- Exercise goal -
Would you return, word for word, the lines of the data below from the line with "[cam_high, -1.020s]" through the line with "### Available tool", and no others?

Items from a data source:
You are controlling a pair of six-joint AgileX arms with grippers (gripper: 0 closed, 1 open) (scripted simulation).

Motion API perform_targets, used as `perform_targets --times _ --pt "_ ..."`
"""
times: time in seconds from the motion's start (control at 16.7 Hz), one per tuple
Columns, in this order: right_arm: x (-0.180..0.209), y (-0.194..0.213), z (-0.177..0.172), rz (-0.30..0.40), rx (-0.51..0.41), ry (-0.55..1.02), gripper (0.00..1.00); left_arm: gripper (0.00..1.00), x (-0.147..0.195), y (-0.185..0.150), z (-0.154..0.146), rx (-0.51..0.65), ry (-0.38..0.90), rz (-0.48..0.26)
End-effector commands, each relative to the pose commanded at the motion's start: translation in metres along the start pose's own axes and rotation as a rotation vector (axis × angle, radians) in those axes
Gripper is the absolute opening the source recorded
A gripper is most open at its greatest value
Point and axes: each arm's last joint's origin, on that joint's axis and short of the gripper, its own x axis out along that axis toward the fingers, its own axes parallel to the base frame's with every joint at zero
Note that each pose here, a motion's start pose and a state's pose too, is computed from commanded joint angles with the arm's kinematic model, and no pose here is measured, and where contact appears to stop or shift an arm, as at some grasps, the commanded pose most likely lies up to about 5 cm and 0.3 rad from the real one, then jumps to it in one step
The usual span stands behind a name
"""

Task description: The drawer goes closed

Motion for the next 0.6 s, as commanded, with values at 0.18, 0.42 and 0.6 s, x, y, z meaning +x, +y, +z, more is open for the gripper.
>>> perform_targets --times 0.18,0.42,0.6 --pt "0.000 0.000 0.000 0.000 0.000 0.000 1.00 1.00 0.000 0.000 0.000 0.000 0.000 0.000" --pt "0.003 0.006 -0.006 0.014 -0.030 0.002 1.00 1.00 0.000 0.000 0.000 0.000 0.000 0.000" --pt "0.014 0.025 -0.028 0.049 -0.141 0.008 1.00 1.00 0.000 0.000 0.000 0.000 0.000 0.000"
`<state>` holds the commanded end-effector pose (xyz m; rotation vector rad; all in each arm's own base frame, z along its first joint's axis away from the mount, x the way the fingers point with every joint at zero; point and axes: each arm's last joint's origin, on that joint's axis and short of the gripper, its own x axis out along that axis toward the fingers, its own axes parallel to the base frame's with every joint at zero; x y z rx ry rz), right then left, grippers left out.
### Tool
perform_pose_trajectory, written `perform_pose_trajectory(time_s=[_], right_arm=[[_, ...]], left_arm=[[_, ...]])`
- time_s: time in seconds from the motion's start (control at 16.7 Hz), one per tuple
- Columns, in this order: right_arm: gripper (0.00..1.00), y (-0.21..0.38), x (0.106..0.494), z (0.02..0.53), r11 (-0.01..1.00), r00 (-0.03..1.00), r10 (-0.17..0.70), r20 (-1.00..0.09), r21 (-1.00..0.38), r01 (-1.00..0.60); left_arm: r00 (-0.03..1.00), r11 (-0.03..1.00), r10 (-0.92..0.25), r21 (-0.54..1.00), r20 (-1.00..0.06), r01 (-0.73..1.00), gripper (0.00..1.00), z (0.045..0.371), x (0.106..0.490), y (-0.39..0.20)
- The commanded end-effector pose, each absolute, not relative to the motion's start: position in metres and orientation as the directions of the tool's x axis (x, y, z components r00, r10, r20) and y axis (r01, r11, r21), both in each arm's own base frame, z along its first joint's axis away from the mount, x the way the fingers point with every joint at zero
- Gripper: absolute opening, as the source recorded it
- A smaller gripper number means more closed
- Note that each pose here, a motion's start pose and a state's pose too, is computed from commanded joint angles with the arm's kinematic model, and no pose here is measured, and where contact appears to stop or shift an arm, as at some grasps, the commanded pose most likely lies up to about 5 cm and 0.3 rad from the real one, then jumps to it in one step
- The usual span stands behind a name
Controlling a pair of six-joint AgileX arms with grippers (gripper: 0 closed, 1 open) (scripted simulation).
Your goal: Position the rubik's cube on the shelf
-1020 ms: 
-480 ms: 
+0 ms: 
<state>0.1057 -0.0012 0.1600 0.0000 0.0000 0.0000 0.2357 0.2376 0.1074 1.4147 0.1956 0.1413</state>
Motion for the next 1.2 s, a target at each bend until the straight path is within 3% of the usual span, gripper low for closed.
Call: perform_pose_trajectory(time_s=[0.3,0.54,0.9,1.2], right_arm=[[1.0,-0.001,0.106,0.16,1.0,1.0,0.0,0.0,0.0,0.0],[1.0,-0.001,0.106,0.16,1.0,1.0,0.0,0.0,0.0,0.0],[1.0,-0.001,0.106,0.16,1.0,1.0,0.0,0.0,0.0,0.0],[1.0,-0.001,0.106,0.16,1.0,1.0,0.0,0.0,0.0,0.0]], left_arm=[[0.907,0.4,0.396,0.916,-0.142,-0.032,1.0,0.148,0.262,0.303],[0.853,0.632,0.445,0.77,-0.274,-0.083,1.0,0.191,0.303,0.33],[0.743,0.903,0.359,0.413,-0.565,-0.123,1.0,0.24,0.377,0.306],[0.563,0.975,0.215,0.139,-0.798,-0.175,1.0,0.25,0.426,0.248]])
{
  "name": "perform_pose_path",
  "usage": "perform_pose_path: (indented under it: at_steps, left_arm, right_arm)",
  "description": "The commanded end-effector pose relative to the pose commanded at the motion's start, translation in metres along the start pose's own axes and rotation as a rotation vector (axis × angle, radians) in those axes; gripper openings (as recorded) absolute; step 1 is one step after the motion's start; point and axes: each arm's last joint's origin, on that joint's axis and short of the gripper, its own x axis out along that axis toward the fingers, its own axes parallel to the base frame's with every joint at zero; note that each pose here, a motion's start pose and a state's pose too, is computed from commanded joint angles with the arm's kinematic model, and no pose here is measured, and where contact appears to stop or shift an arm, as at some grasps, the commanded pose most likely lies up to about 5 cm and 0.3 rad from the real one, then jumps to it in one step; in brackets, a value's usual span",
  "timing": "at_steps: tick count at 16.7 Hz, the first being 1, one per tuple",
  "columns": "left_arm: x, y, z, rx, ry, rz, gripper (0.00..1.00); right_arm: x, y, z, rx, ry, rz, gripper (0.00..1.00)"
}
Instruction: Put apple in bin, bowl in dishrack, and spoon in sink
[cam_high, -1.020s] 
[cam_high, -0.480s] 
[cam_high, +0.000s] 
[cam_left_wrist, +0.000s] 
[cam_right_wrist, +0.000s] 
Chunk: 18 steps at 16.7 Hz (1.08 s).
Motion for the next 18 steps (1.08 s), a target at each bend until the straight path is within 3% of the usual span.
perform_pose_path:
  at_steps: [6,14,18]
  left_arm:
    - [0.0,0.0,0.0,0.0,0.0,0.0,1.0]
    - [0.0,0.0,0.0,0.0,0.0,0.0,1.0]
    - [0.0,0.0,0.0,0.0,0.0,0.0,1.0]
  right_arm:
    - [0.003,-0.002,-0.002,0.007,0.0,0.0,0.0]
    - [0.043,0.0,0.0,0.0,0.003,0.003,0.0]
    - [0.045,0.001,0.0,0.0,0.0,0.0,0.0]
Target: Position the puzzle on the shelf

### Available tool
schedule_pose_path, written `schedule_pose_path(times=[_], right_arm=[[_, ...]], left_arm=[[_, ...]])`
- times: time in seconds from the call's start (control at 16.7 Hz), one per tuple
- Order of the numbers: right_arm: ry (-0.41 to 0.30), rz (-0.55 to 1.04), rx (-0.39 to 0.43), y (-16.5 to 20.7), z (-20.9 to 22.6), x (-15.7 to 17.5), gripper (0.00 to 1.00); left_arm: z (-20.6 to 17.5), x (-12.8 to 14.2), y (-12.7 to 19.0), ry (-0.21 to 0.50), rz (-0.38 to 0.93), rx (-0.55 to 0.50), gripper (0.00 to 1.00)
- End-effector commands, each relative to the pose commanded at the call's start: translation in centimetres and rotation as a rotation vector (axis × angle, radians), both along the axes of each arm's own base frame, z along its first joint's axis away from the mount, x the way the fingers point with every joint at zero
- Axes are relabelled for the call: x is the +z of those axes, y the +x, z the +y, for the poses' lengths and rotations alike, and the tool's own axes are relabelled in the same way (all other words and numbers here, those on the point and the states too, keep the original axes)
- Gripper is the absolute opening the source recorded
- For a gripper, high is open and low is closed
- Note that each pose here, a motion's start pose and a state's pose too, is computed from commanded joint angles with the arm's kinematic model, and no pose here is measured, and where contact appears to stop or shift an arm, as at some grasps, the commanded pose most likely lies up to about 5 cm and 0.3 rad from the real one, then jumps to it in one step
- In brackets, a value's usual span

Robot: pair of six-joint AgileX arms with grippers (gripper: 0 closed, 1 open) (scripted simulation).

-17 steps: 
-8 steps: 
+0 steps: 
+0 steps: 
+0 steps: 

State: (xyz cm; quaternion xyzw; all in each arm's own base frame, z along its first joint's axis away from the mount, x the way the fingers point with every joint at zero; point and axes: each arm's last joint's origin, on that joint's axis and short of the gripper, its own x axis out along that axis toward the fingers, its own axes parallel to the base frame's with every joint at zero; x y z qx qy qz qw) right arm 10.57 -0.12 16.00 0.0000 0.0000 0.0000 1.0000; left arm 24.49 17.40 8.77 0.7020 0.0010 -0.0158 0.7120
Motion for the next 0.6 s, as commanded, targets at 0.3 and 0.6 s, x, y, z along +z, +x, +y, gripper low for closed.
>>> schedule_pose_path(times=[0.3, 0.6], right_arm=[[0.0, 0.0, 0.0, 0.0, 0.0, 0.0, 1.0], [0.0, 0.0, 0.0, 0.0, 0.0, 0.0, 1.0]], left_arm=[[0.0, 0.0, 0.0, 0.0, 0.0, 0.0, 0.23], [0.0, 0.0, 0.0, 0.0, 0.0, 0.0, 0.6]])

- Task answer -
[cam_high, -1.020s] 
[cam_high, -0.480s] 
[cam_high, +0.000s] 
[cam_left_wrist, +0.000s] 
[cam_right_wrist, +0.000s] 
Chunk: 18 steps at 16.7 Hz (1.08 s).
Motion for the next 18 steps (1.08 s), a target at each bend until the straight path is within 3% of the usual span.
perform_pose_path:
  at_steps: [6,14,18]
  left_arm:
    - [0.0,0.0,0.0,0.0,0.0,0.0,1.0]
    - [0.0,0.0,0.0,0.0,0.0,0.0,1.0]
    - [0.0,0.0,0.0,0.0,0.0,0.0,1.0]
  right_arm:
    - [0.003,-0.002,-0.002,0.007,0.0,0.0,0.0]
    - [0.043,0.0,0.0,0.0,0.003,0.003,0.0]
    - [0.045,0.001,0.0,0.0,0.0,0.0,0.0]
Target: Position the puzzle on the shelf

### Available tool

The response to the exercise is now complete.